Des ONG environnementales attaquent l’Espagne, accusée de fermer les yeux sur les pratiques illégales de sa flotte dans les eaux africaines.
La pression monte sur l’Espagne. Deux ONG de renom, ClientEarth et Oceana, ont engagé une action en justice contre le gouvernement espagnol, lui reprochant son inaction face à des actes de pêche illégale perpétrés par des navires battant son pavillon au large de l’Afrique de l’Ouest.
Selon les plaignants, plusieurs de ces navires ont volontairement désactivé leur système d’identification automatique (AIS), un outil crucial permettant de suivre les mouvements maritimes. Ces coupures, parfois longues de plusieurs jours, ont été recensées notamment dans les zones économiques exclusives du Sénégal et de la Guinée-Bissau. Une opacité jugée non seulement suspecte, mais aussi potentiellement révélatrice de pratiques illégales.

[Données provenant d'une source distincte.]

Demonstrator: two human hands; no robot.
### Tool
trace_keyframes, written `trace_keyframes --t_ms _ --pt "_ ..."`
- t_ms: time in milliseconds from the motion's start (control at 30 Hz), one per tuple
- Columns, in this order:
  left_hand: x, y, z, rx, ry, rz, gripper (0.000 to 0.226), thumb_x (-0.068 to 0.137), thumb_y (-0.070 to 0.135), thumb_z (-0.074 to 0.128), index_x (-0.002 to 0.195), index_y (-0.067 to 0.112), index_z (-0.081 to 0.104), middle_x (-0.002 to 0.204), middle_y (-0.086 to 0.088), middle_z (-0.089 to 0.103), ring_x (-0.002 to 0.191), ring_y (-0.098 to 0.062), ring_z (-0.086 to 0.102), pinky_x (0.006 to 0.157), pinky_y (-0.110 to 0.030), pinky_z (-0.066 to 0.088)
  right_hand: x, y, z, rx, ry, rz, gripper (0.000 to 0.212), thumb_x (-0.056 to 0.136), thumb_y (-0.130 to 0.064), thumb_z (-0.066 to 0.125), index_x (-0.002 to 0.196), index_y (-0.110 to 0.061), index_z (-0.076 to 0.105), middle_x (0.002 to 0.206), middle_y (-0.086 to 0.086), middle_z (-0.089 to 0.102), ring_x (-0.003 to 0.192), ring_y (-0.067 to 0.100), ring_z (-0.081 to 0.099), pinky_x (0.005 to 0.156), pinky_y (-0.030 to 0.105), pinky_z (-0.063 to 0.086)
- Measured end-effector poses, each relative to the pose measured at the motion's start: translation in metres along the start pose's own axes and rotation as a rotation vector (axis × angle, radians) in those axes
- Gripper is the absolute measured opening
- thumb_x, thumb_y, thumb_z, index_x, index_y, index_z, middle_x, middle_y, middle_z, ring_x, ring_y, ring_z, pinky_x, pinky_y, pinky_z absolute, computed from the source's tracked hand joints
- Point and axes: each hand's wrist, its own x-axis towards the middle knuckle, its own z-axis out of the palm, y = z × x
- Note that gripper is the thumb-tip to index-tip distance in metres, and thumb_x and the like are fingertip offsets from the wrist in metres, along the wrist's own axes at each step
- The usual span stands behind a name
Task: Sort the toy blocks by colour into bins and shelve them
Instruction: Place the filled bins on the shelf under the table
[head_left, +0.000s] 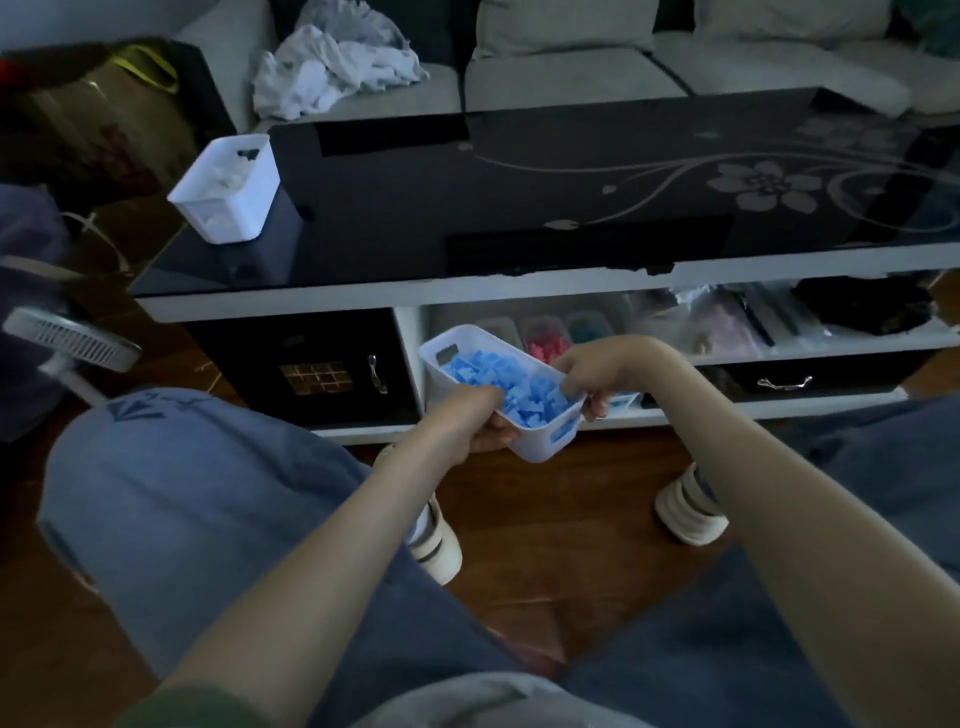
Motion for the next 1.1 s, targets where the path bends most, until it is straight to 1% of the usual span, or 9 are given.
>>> trace_keyframes --t_ms 167,233,367,433,600,733,833,967,1100 --pt "0.05 -0.023 0.001 -0.06 0.12 -0.091 0.018 0.095 0.009 0.04 0.109 0.016 0.05 0.075 -0.003 0.057 0.059 -0.012 0.052 0.04 -0.019 0.041 0.041 0.011 0.029 0.107 0.082 0.05 0.03 0.087 -0.001 0.042 0.113 -0.002 0.056 0.074 0.012 0.064 0.051 0.014 0.057 0.052 0.023 0.049" --pt "0.073 -0.035 0.001 -0.102 0.176 -0.112 0.021 0.094 0.01 0.041 0.111 0.016 0.054 0.09 -0.005 0.063 0.064 -0.015 0.057 0.042 -0.021 0.043 0.063 0.014 0.04 0.19 0.11 0.049 0.032 0.085 0.001 0.043 0.115 0.002 0.054 0.074 0.014 0.065 0.052 0.016 0.06 0.059 0.028 0.052" --pt "0.105 -0.045 -0.002 -0.19 0.252 -0.235 0.025 0.093 0.012 0.044 0.116 0.012 0.054 0.108 -0.008 0.06 0.086 -0.023 0.061 0.053 -0.03 0.048 0.102 0.015 0.062 0.451 0.156 0.053 0.03 0.088 0.005 0.034 0.111 0.001 0.052 0.075 0.014 0.061 0.045 0.013 0.06 0.045 0.022 0.051" --pt "0.116 -0.045 -0.002 -0.21 0.258 -0.292 0.03 0.094 0.01 0.042 0.122 0.013 0.051 0.117 -0.011 0.056 0.097 -0.026 0.06 0.054 -0.031 0.047 0.118 0.013 0.068 0.564 0.163 0.036 0.031 0.088 0.006 0.032 0.11 -0.002 0.052 0.08 0.01 0.061 0.054 0.014 0.063 0.048 0.023 0.054" --pt "0.149 -0.044 -0.003 -0.324 0.32 -0.309 0.032 0.093 0.005 0.049 0.125 0.009 0.053 0.115 -0.013 0.063 0.068 -0.022 0.062 0.052 -0.029 0.052 0.146 0.009 0.067 0.711 0.175 -0.019 0.033 0.089 0.007 0.03 0.106 -0.011 0.053 0.094 0.008 0.06 0.073 0.016 0.062 0.053 0.021 0.056" --pt "0.182 -0.043 -0.005 -0.338 0.348 -0.228 0.035 0.093 0.003 0.043 0.125 0.013 0.052 0.12 -0.012 0.06 0.09 -0.027 0.064 0.068 -0.033 0.056 0.168 0.008 0.064 0.762 0.214 -0.055 0.035 0.089 0.004 0.031 0.11 -0.013 0.052 0.098 0.009 0.061 0.081 0.02 0.063 0.065 0.028 0.059" --pt "0.2 -0.044 -0.008 -0.312 0.375 -0.184 0.034 0.093 -0.001 0.038 0.12 0.013 0.052 0.115 -0.01 0.06 0.094 -0.025 0.063 0.074 -0.033 0.056 0.179 0.003 0.059 0.72 0.271 -0.07 0.033 0.092 0.001 0.033 0.117 -0.01 0.051 0.09 0.005 0.061 0.074 0.017 0.063 0.057 0.02 0.055" --pt "0.217 -0.047 -0.012 -0.235 0.468 -0.162 0.035 0.091 0.0 0.04 0.121 0.011 0.055 0.114 -0.012 0.063 0.099 -0.028 0.064 0.085 -0.04 0.056 0.198 -0.003 0.057 0.635 0.312 -0.025 0.047 0.091 -0.001 0.036 0.136 -0.014 0.044 0.098 0.01 0.063 0.074 0.02 0.063 0.056 0.022 0.053" --pt "0.225 -0.05 -0.02 -0.243 0.535 -0.214 0.033 0.091 0.0 0.043 0.122 0.004 0.054 0.113 -0.014 0.063 0.099 -0.03 0.064 0.085 -0.041 0.056 0.211 -0.011 0.066 0.623 0.354 0.006 0.051 0.09 0.0 0.038 0.141 -0.011 0.038 0.096 0.008 0.061 0.059 0.009 0.06 0.04 0.012 0.043"
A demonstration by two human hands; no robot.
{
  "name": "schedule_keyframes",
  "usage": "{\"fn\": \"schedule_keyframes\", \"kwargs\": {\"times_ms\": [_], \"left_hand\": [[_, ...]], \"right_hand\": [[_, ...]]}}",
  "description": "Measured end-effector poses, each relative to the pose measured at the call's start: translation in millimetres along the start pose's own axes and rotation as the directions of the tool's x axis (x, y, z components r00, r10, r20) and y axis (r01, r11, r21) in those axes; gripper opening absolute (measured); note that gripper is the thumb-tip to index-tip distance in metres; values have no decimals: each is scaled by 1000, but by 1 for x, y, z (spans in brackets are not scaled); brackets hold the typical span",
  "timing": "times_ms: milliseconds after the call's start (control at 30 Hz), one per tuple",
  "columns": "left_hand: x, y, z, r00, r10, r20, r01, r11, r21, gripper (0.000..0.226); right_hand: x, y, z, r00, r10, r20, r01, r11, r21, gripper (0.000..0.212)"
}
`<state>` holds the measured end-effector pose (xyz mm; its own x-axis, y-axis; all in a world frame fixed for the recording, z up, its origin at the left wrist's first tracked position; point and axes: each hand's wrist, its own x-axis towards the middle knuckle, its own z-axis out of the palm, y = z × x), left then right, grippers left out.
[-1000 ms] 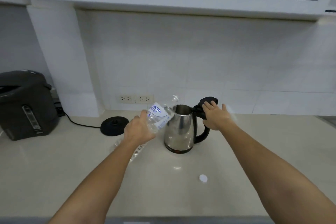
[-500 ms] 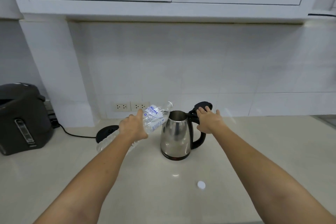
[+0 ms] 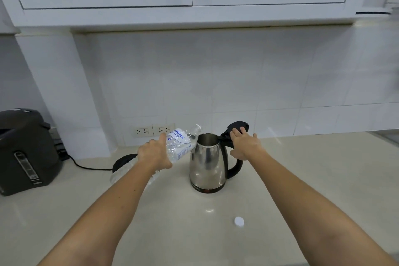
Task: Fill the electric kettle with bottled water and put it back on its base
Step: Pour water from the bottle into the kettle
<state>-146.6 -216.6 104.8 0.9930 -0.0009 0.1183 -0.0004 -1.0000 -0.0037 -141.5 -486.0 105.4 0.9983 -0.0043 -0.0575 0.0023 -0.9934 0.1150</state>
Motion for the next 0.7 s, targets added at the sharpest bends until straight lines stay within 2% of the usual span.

« Nous avons demandé des enquêtes. L’Espagne a refusé. Nous n’avions plus d’autre choix que de porter l’affaire devant la justice », affirme l’un des représentants de ClientEarth. Les données récoltées par l’organisation Global Fishing Watch viennent étayer ces accusations, illustrant une récurrence inquiétante de ces coupures de signal.
Un vide juridique dénoncé
La législation européenne est pourtant explicite : aucun citoyen ou entreprise de l’Union européenne ne peut participer à des activités de pêche illicites, où que ce soit dans le monde. Elle impose également aux États membres l’obligation de surveiller leur flotte, d’enquêter et de sanctionner si nécessaire.
Mais Madrid argue de limites juridiques : selon ses services, aucune action n’est possible tant que les navires concernés ne figurent pas sur une liste noire internationale. Une justification jugée insuffisante par les ONG, qui y voient une faille juridique majeure, facilitant l’impunité de certains armateurs européens dans des zones particulièrement vulnérables.
Cette inaction prend une dimension encore plus critique alors que l’Union européenne a récemment adressé un avertissement diplomatique au Sénégal, un « carton jaune », pour souligner ses insuffisances dans la lutte contre la pêche illégale. Une alerte qui souligne à quel point la chaîne de responsabilités est globale – et que les États européens ne peuvent s’en exonérer.
La mer en sursis
À travers cette procédure judiciaire déposée devant le tribunal administratif de Madrid, ClientEarth et Oceana espèrent créer un précédent. Leur objectif : forcer l’État espagnol à prendre ses responsabilités et à appliquer pleinement le droit communautaire, dans un contexte où les stocks halieutiques africains sont déjà sous pression.
Alors que des millions de personnes dépendent de la mer pour leur nourriture et leur travail, les ONG rappellent que la pêche illégale n’est pas seulement un crime environnemental. C’est aussi une menace pour la sécurité alimentaire et économique des communautés côtières.